=== PROBLEM STATEMENT ===
What you write must match, character for character, the lines from the one with "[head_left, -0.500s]" down to the one with "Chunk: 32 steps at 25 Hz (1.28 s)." in the listing below, minus its pictures.

=== THE INPUT ===
◇ ◇ ◇
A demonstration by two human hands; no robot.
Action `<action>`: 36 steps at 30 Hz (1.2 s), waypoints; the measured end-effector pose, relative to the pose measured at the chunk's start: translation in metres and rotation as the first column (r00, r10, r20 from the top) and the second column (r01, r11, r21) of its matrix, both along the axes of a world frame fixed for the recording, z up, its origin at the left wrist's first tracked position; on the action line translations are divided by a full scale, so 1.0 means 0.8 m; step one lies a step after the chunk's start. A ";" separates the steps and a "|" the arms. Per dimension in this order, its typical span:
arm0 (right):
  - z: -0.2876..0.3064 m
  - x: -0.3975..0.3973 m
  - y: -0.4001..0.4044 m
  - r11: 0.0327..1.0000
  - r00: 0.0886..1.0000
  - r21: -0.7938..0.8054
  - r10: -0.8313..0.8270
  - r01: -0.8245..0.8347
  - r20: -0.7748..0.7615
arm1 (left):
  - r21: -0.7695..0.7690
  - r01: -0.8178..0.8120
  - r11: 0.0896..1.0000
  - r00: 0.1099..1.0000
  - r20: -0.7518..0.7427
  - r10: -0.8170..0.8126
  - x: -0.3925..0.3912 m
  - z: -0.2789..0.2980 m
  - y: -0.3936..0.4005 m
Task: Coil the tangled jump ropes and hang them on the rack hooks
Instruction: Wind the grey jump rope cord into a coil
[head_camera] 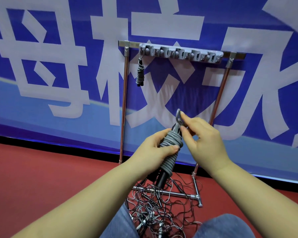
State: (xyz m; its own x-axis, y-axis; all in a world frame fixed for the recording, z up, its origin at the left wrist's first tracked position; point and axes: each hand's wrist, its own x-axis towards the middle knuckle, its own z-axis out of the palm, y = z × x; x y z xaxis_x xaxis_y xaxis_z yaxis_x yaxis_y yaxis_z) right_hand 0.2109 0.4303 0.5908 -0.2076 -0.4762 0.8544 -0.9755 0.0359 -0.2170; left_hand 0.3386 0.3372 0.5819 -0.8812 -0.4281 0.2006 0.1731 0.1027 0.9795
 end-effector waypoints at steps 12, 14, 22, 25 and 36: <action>0.031 0.009 -0.015 0.940 0.443 -0.252 0.332 -0.232 0.833 | 0.126 -0.091 0.988 0.993 -0.060 0.099 -0.009 0.019 -0.006; 0.025 0.006 -0.016 0.920 0.353 -0.294 0.373 -0.258 0.858 | 0.153 -0.078 0.985 0.995 -0.057 0.087 -0.007 0.017 -0.004; 0.007 0.000 -0.003 0.945 0.296 -0.134 0.225 -0.300 0.928 | -0.001 -0.200 0.980 0.980 0.019 0.200 -0.010 0.003 -0.009; 0.009 -0.008 0.002 0.956 0.521 0.155 -0.002 -0.250 0.853 | -0.166 -0.254 0.953 0.965 0.019 0.261 -0.006 0.004 -0.015; 0.047 -0.006 0.002 0.789 0.942 0.610 -0.147 -0.073 0.303 | -0.487 -0.218 0.846 0.965 0.023 0.262 0.007 -0.002 -0.015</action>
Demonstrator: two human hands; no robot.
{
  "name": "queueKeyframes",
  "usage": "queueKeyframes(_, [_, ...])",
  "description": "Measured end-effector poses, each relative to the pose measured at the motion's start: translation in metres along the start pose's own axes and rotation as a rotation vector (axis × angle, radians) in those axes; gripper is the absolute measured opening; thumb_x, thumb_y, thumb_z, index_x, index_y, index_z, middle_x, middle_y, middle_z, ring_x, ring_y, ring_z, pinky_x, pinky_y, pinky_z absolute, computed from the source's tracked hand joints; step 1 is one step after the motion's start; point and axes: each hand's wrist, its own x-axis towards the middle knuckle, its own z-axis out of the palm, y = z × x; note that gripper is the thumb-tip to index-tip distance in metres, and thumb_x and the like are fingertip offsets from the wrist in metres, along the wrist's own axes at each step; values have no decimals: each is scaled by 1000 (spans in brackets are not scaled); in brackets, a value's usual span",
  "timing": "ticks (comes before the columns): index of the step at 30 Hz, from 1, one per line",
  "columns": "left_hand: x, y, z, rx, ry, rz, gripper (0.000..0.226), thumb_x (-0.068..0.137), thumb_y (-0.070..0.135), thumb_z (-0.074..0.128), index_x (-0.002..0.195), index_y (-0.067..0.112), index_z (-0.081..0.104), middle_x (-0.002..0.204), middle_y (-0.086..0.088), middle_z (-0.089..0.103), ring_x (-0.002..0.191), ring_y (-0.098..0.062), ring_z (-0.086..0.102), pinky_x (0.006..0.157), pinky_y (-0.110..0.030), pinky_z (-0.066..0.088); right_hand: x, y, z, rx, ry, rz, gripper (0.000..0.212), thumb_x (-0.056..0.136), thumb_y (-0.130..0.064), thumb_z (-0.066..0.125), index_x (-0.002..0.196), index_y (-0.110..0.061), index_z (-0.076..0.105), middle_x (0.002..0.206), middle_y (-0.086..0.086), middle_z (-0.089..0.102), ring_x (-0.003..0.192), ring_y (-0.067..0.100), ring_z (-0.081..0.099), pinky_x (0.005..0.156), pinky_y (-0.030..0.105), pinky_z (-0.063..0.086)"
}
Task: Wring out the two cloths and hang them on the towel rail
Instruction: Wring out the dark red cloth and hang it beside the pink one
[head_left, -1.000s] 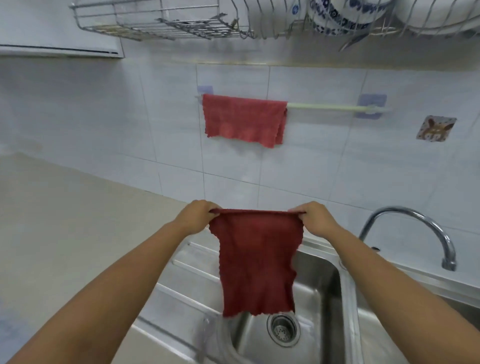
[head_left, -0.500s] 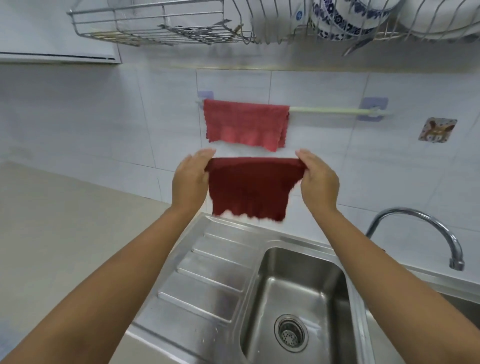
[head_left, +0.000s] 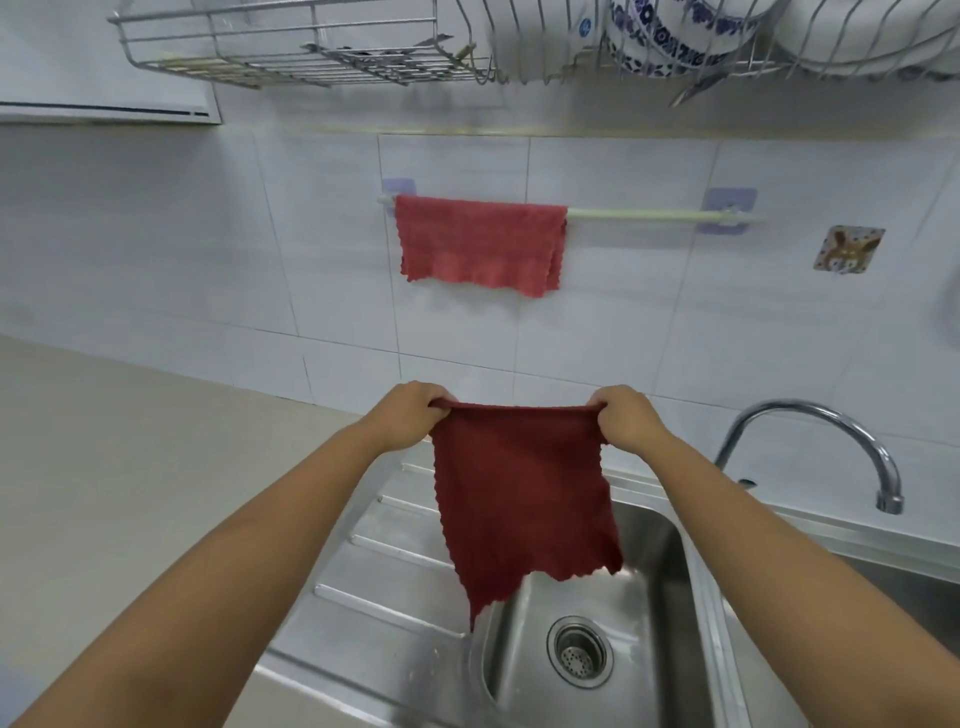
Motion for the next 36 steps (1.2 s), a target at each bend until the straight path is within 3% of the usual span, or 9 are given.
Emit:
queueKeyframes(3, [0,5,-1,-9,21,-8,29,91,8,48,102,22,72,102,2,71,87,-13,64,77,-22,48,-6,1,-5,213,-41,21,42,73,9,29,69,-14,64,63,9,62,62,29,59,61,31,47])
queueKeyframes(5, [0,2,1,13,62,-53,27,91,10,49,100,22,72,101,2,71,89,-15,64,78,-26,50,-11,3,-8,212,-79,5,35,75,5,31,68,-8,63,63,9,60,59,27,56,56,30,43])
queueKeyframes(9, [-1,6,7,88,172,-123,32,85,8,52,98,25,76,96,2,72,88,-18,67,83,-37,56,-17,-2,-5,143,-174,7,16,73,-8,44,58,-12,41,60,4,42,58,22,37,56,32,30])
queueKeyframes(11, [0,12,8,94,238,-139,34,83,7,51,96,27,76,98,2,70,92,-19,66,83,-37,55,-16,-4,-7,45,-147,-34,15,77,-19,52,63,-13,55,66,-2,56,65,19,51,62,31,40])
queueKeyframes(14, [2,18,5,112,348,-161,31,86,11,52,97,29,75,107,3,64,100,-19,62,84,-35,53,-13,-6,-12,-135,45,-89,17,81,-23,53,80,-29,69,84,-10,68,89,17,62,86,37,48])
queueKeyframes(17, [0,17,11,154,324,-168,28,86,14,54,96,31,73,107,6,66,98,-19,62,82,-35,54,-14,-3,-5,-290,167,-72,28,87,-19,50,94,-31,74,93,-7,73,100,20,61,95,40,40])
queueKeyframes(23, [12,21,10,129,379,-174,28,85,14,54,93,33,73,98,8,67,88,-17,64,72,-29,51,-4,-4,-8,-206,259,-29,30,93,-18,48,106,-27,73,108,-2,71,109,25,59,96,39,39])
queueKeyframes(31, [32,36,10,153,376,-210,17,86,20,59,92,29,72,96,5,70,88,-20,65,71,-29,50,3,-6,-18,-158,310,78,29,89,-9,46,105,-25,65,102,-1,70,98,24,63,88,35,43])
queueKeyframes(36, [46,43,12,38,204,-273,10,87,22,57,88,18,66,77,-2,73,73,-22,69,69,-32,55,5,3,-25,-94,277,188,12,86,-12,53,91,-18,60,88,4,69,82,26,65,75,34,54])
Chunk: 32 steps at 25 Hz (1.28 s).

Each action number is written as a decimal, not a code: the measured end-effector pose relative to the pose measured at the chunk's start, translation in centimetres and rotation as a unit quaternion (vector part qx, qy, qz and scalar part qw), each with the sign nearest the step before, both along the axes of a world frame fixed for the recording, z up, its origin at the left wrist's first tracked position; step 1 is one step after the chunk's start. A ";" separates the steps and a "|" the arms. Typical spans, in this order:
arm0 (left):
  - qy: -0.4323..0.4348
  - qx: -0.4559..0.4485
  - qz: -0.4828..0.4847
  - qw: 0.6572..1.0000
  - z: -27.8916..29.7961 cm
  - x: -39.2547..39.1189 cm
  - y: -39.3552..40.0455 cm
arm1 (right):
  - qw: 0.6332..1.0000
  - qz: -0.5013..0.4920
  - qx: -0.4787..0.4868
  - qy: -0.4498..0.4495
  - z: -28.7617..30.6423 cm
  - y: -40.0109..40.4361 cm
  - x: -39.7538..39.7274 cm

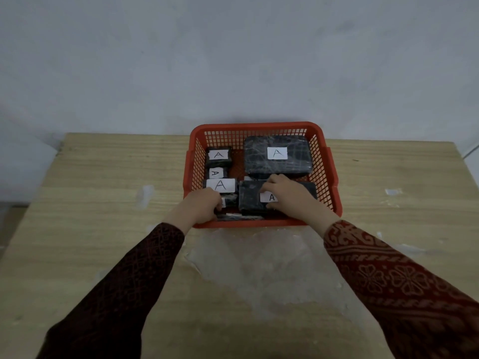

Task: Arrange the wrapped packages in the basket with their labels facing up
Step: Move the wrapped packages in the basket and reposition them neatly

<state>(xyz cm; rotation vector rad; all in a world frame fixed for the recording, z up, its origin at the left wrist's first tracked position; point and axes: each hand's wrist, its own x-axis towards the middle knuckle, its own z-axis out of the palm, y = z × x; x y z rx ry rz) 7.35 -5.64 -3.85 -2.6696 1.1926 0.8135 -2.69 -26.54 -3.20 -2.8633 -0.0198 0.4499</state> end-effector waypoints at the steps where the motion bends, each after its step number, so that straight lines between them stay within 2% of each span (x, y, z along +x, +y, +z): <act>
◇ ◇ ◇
=== TASK ANSWER ===
[head_left, -0.500s] 
[head_left, +0.000s] 
Motion for the next 36 steps (1.2 s), a target at each bend until the straight path is within 3% of the usual span, or 9 are given.
Emit:
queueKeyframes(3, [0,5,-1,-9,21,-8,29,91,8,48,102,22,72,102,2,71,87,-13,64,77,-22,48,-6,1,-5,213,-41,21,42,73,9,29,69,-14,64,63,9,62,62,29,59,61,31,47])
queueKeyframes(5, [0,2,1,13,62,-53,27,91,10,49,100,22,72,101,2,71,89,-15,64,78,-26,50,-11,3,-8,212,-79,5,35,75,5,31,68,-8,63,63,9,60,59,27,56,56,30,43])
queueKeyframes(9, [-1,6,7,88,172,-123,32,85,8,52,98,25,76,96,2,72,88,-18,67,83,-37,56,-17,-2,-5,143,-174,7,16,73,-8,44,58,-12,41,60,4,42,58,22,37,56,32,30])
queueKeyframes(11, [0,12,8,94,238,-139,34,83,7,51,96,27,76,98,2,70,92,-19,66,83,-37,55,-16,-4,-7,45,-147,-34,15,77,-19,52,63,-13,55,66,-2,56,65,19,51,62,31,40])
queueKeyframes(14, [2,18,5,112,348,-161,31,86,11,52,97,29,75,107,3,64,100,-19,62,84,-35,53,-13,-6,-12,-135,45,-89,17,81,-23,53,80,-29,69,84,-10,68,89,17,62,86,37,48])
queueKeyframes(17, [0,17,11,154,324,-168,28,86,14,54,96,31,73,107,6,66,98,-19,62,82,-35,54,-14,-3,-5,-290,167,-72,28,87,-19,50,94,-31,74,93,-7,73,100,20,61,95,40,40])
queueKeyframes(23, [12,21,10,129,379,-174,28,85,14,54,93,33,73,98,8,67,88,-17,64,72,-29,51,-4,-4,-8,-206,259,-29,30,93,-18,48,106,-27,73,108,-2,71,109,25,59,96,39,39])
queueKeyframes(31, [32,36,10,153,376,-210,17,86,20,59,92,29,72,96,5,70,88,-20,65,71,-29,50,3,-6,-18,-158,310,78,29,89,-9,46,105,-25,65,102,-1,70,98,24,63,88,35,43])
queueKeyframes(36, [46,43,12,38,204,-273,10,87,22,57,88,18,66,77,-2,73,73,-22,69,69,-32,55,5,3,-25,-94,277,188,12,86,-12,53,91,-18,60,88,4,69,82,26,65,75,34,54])
Chunk: 32 steps at 25 Hz (1.28 s).

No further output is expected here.